Teachers Spend Big to Supply What Schools Don't
Sunday, August 14, 2005
If six years in the classroom have taught Samantha Smith anything, it is how to be frugal.
Take the "homework log" that she created for her seventh-grade students at Hardy Middle School in Northwest Washington. It is little more than a few plastic dividers and some loose-leaf paper clipped inside a three-ring binder salvaged from the Environmental Protection Agency by a sympathetic parent. The word "pathology" is still visible on the side.
"I keep everything," she said.
It is a habit born of necessity. When she began teaching, Smith said, she spent several hundred dollars at the beginning of each school year on supplies. Other teachers reported spending more than $1,000. From $2.09 for a spiral-bound notebook to $500 for a high-tech Jeopardy! game, teachers dig deep into their own pockets for props that might entice children to learn and basics that some of their students might not be able to afford.

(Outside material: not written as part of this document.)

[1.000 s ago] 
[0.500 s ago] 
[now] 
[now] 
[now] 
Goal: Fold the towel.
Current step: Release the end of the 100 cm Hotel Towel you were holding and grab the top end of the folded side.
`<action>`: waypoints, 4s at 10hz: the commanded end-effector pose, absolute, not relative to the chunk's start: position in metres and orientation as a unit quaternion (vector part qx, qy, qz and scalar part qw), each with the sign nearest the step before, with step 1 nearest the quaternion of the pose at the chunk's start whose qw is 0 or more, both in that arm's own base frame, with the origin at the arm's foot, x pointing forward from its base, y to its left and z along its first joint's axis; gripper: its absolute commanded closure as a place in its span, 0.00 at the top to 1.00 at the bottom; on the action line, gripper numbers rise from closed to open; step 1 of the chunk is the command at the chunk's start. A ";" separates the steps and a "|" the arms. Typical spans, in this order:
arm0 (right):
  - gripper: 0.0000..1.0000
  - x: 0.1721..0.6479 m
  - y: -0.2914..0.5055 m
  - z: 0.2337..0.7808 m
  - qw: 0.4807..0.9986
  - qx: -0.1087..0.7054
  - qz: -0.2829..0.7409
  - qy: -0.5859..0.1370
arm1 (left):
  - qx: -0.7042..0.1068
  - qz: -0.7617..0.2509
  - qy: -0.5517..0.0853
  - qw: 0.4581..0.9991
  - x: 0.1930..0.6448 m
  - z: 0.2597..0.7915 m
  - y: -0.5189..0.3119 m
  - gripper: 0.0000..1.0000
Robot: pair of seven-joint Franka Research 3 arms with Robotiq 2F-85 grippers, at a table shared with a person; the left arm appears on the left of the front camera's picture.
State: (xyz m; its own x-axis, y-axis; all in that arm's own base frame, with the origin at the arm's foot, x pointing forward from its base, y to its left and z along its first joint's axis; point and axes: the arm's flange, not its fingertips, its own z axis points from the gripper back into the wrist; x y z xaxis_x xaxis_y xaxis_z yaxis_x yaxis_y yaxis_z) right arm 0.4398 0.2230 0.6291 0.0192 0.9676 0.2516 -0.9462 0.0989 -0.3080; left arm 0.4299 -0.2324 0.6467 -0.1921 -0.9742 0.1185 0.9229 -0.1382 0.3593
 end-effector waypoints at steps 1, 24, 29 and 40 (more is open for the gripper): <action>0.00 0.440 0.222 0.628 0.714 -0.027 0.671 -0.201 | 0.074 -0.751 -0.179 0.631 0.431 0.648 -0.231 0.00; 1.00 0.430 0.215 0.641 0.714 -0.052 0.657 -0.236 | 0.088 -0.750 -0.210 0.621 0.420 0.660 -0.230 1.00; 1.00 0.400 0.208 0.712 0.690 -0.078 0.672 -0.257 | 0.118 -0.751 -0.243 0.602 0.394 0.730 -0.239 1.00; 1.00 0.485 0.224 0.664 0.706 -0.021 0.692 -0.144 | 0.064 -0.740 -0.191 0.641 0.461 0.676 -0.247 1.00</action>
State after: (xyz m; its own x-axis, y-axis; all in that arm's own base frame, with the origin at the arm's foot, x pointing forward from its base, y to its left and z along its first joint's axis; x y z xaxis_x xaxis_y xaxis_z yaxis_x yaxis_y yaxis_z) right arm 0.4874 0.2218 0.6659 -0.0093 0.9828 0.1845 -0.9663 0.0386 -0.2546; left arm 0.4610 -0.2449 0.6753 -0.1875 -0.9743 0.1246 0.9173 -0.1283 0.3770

"Teachers who spend the money, who really care enough about their classrooms to spend the money, are going to be more successful because they have more tools to use and resources to pull from," said Amy Mason, who teaches second grade at Running Brook Elementary School in Columbia.
According to a study by the National School Supply and Equipment Association last year, teachers nationwide spent an average of $458 of their own money on school supplies, said Adrienne Watts, vice president of marketing for the trade group. Local educational supply stores said August through early September is their busiest time. Jeff Faw, president of Learning How, said he doubles staffing at the company's seven locations for the back-to-school rush.
At Crown Educational in Centreville on a recent afternoon, Carolyn Frank roamed the aisles in search of flashcards, posters, name tags, pens, pencils, stickers and glue.
"I look for everything," said Frank, a third-grade teacher at Centreville Elementary. "Anything that will add to what the school already gives me."
Teachers said that although schools usually provide basic supplies, they often do not cover such extras as scratch-and-sniff stickers to give to students for a job well done. And teachers also often stock up on supplies for students whose families might not be able to afford to fill their backpacks. The report by the school supply association showed that about 60 percent of teachers' out-of-pocket expenses were for basic school supplies, and that the rest went toward instructional materials.
"Parents sometimes forget that the supplies that they send with [children] at the beginning of the year aren't necessarily going to last until May or June," Mason said.
For Frank, the biggest expense is books, she said. She stocks her classroom library with books on animals, mysteries and the "Arthur" and "Amelia Bedelia" series. Often, they don't last very long.
"As long as you were reading, that's fine with me," she said she tells her kids. "A used book is a good book."